Harking back to a perplexity I voiced the other week about how terrorists procure balaclavas, Audrey tells me that the place to find knitting patterns would be in war-time copies of women's magazines. Philip Jaggard writes: "I am able to disclose that a huge hoard of balaclavas was unearthed some 30 years ago in the attics of a stately home in the republic. They had been produced by the busy needles of the Irish Women's Association for soldiers serving in the Crimea. They are now popularly referred to as 'ballyclavas'."

This does not solve our problem, Philip. No self-respecting IRA terrorist would wear an oppressor's cast-off.

"I don't call you 'an old bag'," said the friend who in a recent column I had quoted as thus addressing me, "I call you 'an old bat'." He sounded as if he thought the former mode of address impolite. Yet the following day on the phone my Scots friend Val cried, "It'll be terrific to see you, you old bag."

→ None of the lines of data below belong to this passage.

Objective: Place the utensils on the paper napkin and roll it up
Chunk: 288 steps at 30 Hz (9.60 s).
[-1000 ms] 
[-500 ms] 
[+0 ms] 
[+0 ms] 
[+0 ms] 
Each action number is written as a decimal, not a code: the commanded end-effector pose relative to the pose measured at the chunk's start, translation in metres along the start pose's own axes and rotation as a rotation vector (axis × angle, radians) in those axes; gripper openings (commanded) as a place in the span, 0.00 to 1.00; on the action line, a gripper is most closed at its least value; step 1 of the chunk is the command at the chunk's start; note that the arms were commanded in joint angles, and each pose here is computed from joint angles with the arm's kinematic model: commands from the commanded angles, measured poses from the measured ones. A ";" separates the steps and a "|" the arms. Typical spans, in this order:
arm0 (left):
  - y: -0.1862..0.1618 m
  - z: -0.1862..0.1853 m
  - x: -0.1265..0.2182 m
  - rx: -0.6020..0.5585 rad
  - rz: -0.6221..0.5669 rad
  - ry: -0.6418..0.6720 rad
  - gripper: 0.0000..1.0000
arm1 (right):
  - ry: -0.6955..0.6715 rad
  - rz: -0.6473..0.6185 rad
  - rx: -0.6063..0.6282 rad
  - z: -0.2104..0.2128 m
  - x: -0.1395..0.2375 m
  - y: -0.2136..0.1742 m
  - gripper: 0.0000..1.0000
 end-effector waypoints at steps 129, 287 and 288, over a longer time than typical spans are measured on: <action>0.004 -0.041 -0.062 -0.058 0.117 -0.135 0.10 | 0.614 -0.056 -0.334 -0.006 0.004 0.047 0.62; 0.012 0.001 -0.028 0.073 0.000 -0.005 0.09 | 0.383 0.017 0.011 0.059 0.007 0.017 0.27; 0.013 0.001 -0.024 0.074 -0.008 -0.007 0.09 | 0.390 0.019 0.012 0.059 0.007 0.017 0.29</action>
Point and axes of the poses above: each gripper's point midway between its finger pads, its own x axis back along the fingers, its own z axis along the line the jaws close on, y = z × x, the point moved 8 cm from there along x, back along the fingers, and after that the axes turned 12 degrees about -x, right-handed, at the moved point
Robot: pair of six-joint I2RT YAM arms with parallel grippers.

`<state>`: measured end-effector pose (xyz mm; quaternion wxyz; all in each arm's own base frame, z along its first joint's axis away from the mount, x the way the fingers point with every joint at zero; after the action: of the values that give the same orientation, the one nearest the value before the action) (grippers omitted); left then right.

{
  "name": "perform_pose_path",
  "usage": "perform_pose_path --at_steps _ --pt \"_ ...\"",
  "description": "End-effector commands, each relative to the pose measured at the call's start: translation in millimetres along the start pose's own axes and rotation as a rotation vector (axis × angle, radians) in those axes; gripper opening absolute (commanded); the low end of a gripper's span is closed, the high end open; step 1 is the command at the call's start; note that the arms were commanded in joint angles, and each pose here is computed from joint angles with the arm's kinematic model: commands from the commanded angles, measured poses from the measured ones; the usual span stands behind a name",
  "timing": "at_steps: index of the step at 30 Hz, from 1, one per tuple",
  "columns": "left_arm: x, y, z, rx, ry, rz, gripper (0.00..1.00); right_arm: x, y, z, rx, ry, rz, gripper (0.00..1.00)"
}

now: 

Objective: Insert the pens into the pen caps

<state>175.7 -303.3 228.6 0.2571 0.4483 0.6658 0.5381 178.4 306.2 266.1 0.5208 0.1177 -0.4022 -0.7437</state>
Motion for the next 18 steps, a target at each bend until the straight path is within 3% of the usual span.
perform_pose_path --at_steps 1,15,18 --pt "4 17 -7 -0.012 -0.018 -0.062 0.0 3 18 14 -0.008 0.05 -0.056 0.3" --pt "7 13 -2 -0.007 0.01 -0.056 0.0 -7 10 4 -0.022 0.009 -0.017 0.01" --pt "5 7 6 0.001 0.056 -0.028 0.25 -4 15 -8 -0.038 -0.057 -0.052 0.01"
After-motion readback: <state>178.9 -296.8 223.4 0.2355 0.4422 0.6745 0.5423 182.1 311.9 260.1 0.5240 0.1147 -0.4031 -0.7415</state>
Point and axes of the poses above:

Why "bat"? Why "bag"? Why not "crow" or "suitcase"? Brevity, perhaps.

Anyway I have a much better insult than either of these to brag about. In Catholic Eye, a lively papal fanzine sent to me from New York, there was a paragraph which dismissed as "Mz Ruth's hoary tripe" a mildly critical article I recently wrote about the Pope, and summed me up as "a featherweight sage".

Having last week read that no completions of "While crossing the Alps on a tusker/Hannibal espied a young busker" had come up to the usual standard, Mike Bradshaw and Shaun O'Riordan came leaping in to save versifiers' honour with, respectively: "Who with zest and elan/Like a true petomane,/Could glissando from zephyr to bluster"; and "This will-o'-the wisp/Had an inverted lisp/And promised Hannibal's wife he would fusker." I don't know what "petomane" is, but Mike is a regular and I trust him.